● **WHAT THE EXERCISE ASKS**:
Could you please find each line in the records that contains the word "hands" and copy it?

■ ■ ■ ■

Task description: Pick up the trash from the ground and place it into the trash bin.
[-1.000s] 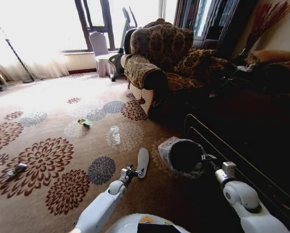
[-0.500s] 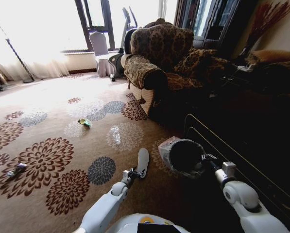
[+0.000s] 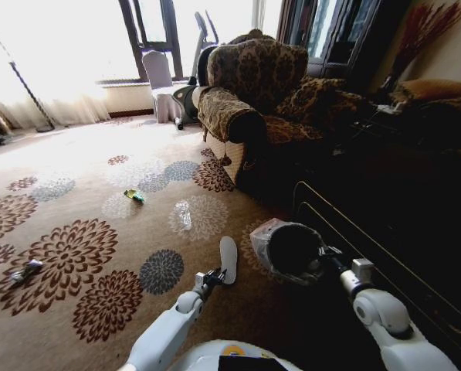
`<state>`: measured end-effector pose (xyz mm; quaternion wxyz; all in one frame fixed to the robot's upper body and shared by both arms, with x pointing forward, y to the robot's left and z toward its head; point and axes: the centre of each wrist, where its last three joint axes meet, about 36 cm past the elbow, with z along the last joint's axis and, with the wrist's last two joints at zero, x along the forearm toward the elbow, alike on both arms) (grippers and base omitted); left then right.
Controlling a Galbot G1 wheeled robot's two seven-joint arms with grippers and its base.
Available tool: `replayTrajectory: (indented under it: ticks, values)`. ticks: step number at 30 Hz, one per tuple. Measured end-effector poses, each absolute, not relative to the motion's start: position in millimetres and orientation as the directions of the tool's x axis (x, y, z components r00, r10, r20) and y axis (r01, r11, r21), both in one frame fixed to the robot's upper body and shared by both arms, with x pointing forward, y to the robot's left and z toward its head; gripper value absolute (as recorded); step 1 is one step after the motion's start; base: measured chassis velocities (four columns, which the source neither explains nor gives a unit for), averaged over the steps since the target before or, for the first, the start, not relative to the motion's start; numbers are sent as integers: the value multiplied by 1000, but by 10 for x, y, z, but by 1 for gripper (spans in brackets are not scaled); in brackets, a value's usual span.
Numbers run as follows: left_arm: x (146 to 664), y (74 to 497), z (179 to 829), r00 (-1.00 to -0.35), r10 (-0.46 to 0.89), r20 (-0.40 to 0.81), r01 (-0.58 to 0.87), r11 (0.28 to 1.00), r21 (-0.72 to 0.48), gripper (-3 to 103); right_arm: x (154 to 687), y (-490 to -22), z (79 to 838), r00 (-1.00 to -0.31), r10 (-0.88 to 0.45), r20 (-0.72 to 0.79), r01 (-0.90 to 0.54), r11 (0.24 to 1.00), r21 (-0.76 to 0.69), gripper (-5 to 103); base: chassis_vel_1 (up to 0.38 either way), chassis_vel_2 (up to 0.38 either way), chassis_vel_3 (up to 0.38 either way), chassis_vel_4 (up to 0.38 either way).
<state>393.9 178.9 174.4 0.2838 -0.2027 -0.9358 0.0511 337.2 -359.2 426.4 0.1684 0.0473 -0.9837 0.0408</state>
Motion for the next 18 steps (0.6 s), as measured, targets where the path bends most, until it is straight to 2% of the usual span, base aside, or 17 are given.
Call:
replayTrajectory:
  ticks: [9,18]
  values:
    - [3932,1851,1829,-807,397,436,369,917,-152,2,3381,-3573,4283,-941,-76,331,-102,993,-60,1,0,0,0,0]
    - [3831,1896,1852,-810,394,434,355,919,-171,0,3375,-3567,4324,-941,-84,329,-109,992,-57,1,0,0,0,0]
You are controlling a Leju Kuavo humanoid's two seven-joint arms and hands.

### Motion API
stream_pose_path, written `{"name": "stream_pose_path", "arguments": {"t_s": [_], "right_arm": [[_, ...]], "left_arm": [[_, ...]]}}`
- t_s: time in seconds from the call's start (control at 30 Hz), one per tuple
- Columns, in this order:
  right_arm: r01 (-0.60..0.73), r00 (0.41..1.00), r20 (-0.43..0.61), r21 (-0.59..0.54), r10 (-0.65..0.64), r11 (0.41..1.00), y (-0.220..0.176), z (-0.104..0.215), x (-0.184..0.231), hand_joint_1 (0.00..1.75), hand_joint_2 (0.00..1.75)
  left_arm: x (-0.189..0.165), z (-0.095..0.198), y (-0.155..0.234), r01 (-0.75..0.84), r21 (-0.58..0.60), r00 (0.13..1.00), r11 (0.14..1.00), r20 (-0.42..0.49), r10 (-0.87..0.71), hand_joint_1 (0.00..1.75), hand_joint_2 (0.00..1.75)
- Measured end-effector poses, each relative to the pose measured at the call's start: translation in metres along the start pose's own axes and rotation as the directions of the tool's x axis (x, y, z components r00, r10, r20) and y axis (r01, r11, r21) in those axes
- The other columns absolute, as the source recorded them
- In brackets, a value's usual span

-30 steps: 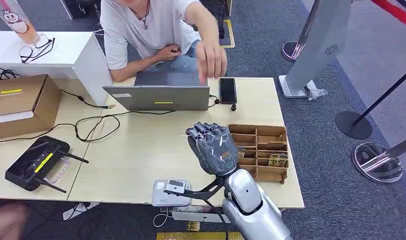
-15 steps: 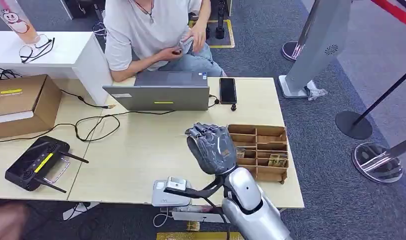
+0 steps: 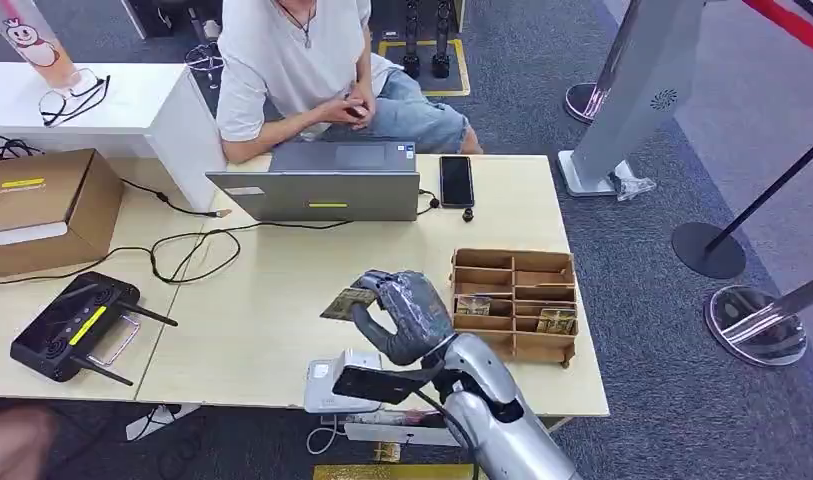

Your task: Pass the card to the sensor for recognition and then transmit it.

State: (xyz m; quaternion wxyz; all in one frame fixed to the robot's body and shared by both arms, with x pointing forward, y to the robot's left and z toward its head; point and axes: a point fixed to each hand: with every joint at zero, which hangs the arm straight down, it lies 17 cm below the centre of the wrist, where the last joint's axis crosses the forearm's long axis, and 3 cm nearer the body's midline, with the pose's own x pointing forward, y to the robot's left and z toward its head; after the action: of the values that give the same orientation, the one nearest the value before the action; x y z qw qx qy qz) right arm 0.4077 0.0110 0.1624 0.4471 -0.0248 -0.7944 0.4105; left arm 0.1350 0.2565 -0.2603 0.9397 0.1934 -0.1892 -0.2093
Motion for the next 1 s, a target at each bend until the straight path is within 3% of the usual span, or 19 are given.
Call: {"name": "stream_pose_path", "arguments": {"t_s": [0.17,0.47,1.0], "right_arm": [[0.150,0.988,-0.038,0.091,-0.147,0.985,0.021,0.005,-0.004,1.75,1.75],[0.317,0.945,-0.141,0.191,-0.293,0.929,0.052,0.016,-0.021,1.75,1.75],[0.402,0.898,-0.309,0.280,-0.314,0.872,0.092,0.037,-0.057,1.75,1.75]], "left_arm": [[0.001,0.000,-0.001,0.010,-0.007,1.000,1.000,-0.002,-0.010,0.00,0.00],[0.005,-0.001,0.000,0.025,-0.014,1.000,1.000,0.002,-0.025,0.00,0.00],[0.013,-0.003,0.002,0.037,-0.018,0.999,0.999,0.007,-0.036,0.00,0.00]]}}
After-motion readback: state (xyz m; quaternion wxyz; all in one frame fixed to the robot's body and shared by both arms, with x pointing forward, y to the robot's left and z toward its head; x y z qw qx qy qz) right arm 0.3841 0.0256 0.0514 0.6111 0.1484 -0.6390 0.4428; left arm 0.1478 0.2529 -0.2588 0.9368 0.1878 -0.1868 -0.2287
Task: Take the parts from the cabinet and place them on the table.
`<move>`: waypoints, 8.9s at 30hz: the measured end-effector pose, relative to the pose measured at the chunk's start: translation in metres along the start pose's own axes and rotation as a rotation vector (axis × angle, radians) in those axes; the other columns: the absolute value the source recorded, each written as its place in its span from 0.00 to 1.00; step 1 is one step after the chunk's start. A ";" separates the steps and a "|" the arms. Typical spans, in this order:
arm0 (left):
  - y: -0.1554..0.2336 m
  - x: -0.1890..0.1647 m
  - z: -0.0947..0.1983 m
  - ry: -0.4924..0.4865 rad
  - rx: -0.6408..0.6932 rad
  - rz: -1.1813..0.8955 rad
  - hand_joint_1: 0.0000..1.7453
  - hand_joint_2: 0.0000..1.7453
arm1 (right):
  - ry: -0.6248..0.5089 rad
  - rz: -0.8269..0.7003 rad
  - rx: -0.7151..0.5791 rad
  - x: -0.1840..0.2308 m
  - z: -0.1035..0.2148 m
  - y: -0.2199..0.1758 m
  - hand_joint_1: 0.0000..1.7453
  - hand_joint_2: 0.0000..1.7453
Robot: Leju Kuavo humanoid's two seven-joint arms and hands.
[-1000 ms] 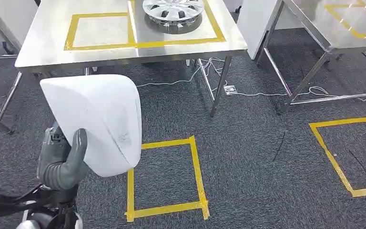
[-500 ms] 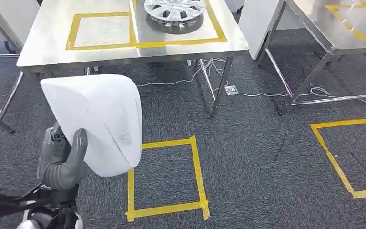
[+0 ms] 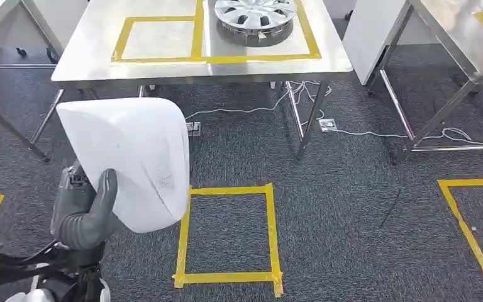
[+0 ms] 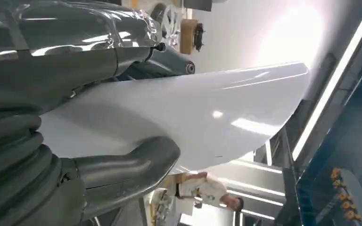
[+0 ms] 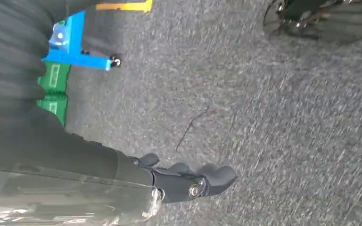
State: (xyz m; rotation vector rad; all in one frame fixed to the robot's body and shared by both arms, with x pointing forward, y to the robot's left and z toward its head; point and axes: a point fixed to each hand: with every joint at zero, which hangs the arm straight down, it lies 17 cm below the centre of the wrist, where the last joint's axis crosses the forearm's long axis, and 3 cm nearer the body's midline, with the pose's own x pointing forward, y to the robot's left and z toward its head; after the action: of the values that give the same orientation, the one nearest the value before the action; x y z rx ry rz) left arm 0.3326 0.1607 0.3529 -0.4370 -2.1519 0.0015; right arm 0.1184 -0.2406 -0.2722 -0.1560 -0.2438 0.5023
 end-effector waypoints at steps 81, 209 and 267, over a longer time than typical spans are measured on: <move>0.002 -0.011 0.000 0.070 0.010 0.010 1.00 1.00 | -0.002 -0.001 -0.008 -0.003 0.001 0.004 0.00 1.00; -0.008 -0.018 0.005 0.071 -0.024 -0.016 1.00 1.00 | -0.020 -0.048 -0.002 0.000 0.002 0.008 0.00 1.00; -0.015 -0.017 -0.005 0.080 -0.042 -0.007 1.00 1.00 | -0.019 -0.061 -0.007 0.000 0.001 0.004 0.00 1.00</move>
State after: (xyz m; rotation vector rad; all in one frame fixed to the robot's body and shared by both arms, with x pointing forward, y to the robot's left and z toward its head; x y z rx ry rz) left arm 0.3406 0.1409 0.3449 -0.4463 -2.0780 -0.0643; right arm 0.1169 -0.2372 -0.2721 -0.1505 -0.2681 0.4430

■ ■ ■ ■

● **EXERCISE RESPONSE**:
You are controlling a Leju Kuavo humanoid's two seven-joint arms and hands.
Robot: Leju Kuavo humanoid's two seven-joint arms and hands.

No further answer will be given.